What I mean is that the goal seems likely to be to influence how software development is done in every way possible, from deployment to client code. Vendor locking, with even more control. I'd pitch Vercel as "Heroku's growth plan but more control of everything." Maybe with a bit of EEE thrown in, but who knows.

1 comments

Where's the "even more control" though? A proprietary closed source version of the same would be the other way to do it, but then it would be closed source.

If we want open source to be viable we have to support actually having businesses around it. Vercel making it easy to deploy to their servers seems like a fairly decent business model compared to some of the other options.
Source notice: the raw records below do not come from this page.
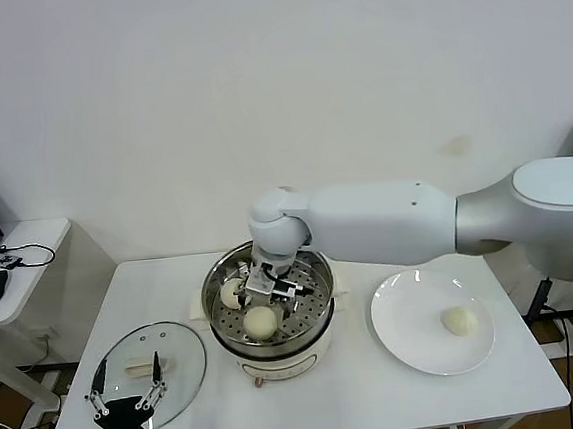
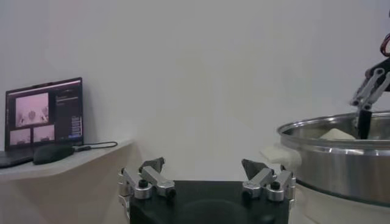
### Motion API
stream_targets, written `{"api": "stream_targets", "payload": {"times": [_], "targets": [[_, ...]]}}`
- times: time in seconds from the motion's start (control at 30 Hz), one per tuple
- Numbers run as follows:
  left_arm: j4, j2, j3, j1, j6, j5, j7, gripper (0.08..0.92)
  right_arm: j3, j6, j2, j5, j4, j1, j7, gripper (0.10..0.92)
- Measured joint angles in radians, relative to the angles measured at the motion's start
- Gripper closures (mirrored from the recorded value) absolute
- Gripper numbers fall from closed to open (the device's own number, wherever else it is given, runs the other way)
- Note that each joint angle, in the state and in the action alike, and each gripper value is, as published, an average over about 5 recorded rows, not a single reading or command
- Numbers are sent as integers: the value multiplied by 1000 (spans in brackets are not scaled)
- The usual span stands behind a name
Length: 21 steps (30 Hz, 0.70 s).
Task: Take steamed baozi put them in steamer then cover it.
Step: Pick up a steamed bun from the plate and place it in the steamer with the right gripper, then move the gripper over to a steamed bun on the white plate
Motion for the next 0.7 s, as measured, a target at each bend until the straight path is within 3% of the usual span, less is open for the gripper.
{"api": "stream_targets", "payload": {"times": [0.3,0.7], "targets": [[-4,20,-18,-7,4,-11,3,177,59,-144,-152,51,64,61,-27,203],[-1,46,-11,-14,4,-14,7,177,138,-368,-532,52,196,21,-38,203]]}}
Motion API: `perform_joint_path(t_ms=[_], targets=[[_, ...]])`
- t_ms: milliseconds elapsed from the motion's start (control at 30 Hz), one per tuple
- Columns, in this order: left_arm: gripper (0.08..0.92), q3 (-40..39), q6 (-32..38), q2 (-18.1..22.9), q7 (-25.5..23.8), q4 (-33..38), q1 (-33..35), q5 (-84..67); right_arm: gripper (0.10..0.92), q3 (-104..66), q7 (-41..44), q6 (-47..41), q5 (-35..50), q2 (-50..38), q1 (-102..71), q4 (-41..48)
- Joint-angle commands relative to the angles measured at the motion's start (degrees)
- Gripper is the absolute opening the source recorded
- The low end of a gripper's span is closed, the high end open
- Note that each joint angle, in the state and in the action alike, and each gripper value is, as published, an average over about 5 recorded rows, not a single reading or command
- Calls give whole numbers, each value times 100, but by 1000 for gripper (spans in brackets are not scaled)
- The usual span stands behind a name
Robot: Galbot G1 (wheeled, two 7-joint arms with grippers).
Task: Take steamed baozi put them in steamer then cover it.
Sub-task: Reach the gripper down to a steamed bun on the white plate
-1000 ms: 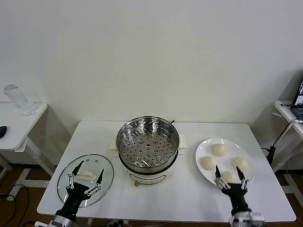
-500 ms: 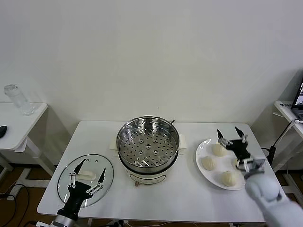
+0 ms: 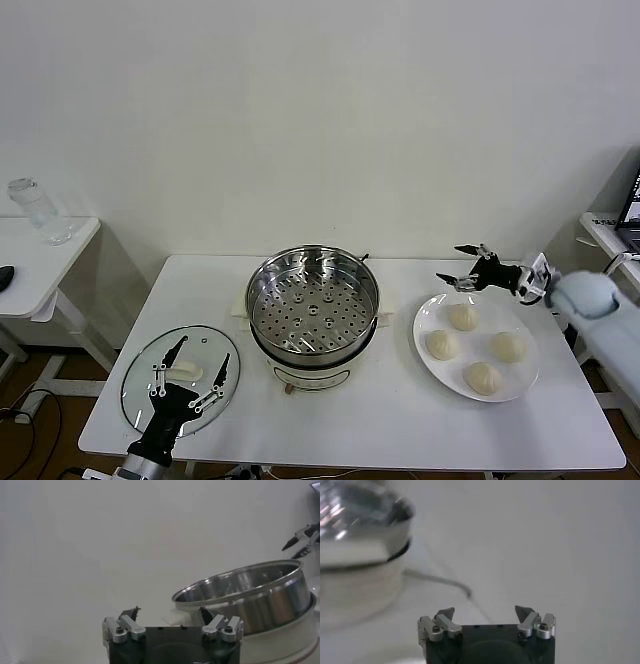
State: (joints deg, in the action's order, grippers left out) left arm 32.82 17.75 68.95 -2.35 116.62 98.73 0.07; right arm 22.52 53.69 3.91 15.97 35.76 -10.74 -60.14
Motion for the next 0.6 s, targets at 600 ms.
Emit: perform_joint_path(t_ms=[600], targets=[[823, 81, -11, 82, 26, 13, 42, 11, 823, 1221, 1881, 410, -3020, 1517, 1413, 2277]])
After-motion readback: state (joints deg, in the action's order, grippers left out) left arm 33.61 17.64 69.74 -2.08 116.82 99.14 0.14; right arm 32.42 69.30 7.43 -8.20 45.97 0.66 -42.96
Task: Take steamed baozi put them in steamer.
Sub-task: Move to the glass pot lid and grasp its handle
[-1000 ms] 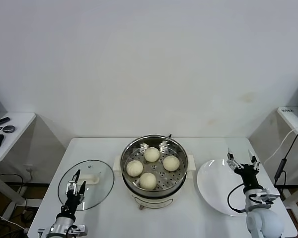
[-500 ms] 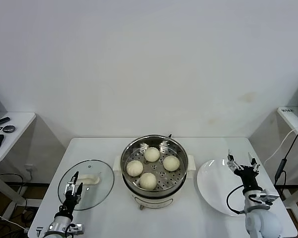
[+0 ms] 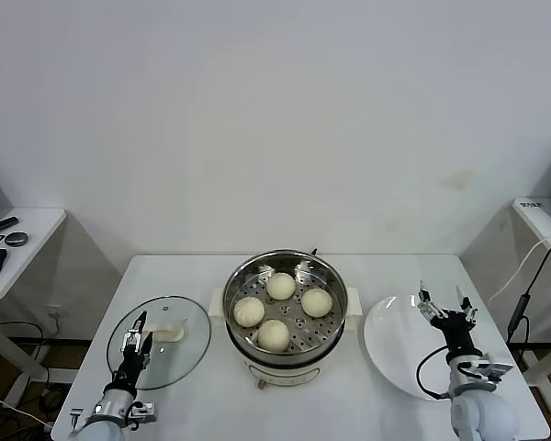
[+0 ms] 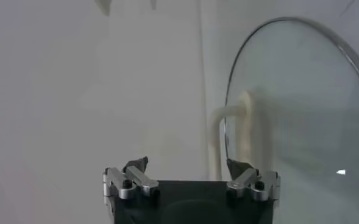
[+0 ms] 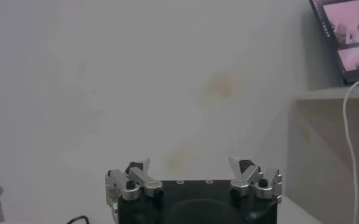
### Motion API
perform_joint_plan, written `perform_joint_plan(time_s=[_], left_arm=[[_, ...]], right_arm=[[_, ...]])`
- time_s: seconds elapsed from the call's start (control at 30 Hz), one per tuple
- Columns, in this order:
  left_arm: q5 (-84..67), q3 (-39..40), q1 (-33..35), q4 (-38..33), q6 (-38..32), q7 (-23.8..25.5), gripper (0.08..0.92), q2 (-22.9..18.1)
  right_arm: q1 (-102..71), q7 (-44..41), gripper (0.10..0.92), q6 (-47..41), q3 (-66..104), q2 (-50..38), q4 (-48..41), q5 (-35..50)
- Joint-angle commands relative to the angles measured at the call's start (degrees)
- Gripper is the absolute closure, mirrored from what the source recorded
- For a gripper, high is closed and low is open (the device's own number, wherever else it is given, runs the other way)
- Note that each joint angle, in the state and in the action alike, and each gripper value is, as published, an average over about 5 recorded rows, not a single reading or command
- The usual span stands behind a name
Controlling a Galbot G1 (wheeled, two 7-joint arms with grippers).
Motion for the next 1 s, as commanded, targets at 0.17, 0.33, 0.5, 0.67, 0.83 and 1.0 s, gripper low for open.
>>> perform_joint_plan(time_s=[0.17,0.33,0.5,0.67,0.83,1.0], left_arm=[[2.49,-0.11,-3.78,3.76,1.05,1.26,0.177,0.39],[2.57,0.14,-4.74,4.88,1.69,0.85,0.177,0.16],[2.91,0.44,-6.08,6.13,2.00,0.67,0.177,-0.24],[2.90,0.59,-7.27,6.97,2.64,-0.24,0.177,-0.48],[2.79,0.62,-7.86,7.27,2.88,-0.54,0.177,-0.32],[2.09,1.00,-8.24,8.64,2.25,-1.06,0.177,-0.14]], right_arm=[[-0.61,-0.19,0.203,0.10,0.37,0.03,0.28,0.47],[-0.66,-0.22,0.203,0.26,0.21,0.35,0.22,0.25],[-0.74,-0.27,0.203,0.44,0.20,0.72,0.24,0.14],[-0.95,-0.36,0.203,0.75,0.26,0.72,-0.02,0.06],[-0.96,-0.46,0.203,0.87,0.29,0.84,-0.17,-0.03],[-0.81,-0.53,0.203,1.20,0.18,0.91,-0.77,-0.35]])
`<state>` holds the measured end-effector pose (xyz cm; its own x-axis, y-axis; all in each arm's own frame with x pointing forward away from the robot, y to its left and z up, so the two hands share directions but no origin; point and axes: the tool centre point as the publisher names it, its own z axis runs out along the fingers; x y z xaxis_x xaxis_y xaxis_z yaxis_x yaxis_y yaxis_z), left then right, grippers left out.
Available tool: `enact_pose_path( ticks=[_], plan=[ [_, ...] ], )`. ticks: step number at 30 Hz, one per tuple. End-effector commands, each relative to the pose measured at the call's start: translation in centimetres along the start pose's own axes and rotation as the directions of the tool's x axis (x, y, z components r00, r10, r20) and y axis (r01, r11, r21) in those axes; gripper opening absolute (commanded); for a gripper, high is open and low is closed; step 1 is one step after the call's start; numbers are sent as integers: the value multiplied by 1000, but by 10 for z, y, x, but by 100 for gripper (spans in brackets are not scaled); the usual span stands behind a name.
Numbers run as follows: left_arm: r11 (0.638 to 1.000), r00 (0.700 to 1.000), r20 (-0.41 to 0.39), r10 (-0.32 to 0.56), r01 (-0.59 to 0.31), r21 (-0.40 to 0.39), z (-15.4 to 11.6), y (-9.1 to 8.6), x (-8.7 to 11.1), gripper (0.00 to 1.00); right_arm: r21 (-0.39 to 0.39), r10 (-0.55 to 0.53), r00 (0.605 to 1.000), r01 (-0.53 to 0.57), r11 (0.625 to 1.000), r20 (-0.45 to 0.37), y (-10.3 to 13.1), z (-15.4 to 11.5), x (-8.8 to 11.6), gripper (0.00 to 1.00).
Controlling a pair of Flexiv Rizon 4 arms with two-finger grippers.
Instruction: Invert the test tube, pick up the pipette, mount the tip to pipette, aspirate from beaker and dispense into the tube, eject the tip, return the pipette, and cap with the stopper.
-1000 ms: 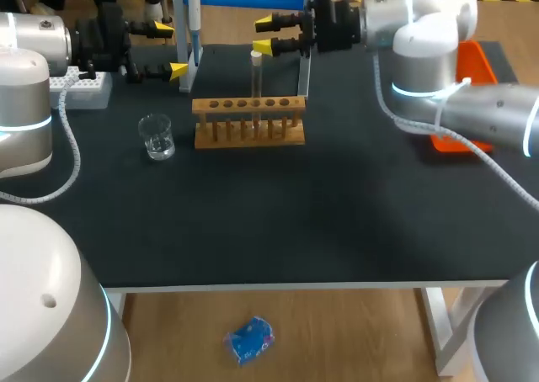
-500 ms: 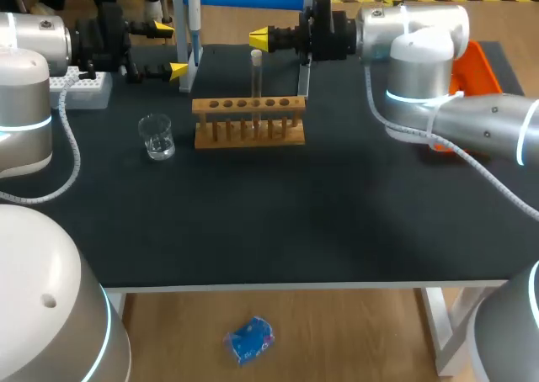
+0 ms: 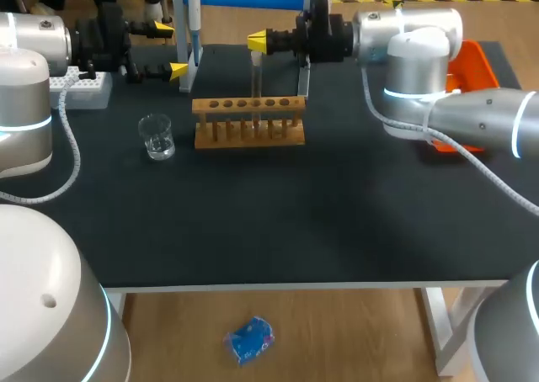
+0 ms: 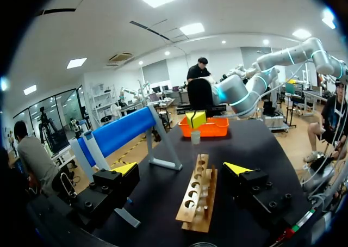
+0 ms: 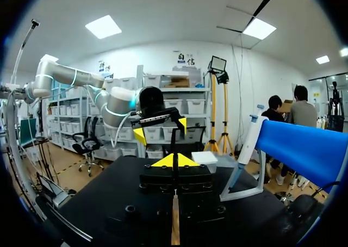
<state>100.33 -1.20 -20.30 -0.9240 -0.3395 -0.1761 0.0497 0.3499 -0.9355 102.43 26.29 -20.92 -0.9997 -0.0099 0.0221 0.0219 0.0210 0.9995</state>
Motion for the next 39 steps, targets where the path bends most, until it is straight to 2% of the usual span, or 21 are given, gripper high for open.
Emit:
enact_pose_path(
  ticks=[1, 32, 39],
  plan=[
    [1000, 1000, -4, -1, 1, -2, -1, 0, -1, 100, -4, 1, 1000, -1, 1000, -3, -4, 0, -1, 0],
    [1000, 1000, -4, -1, 1, -2, -1, 0, -1, 100, 28, 49, 999, -49, 998, 2, -33, 0, 2, 0],
    [1000, 1000, -4, -1, 1, -2, -1, 0, -1, 100, 23, 44, 999, -44, 999, 12, -26, -2, 1, 0]
  ],
)
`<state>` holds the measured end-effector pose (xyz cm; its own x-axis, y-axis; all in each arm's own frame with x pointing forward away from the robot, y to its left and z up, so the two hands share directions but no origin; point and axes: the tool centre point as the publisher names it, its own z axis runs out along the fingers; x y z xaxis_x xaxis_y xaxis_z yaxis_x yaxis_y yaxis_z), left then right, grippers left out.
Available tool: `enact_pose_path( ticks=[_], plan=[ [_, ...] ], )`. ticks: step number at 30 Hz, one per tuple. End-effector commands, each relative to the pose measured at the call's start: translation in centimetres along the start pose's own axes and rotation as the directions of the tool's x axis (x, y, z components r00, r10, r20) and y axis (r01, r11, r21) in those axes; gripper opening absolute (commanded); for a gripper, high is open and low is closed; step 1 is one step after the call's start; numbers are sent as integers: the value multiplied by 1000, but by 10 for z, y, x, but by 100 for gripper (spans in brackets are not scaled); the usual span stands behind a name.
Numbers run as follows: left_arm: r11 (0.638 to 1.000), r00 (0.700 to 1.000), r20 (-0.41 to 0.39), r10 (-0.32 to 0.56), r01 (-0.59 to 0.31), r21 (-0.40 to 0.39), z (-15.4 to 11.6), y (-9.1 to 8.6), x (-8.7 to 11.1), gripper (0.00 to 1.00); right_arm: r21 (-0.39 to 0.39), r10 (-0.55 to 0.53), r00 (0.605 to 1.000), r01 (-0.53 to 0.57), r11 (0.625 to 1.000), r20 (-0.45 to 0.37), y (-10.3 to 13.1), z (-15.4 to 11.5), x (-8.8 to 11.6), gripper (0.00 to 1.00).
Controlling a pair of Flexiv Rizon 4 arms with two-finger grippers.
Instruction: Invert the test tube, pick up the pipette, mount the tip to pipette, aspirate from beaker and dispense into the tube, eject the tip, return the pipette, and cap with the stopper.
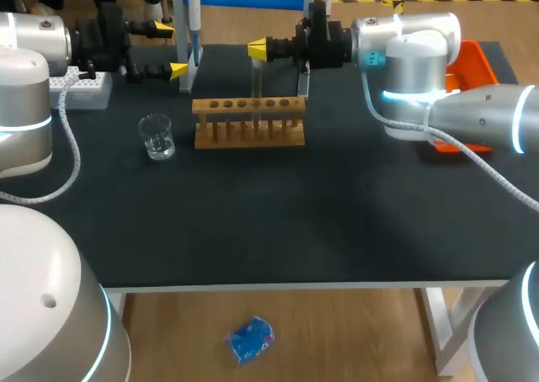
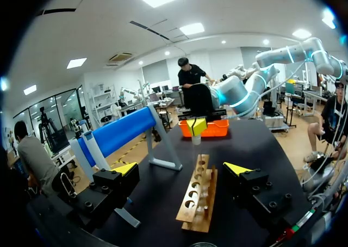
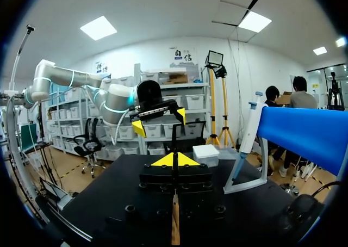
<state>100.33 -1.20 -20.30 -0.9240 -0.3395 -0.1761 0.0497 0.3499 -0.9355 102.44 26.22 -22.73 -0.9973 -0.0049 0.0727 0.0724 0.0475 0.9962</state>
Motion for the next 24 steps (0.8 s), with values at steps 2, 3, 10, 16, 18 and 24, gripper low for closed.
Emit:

I would love if Vercel paid all the people in the teams I mentioned earlier, told them to do whatever they want, and checked in only to make sure they had enough snacks. But that's probably not the case. Vercel employs these people. To some degree, simplistically, the employees are there to further the goals of the company.

I don't claim to know their plans. I've never been in charge of a multibillion dollar company. I just think I have a vague idea of what their general strategy is, and I don't love it.

I'll also say that I definitely want open source projects to succeed. I don't know how they can in a great way in a capitalist system. So maybe this is, from my standpoint, the best of a bad situation. I still think it's worth pointing out and paying attention to from a free software and business position.

Also just want to say thanks for what seems to be a genuine discussion in good faith.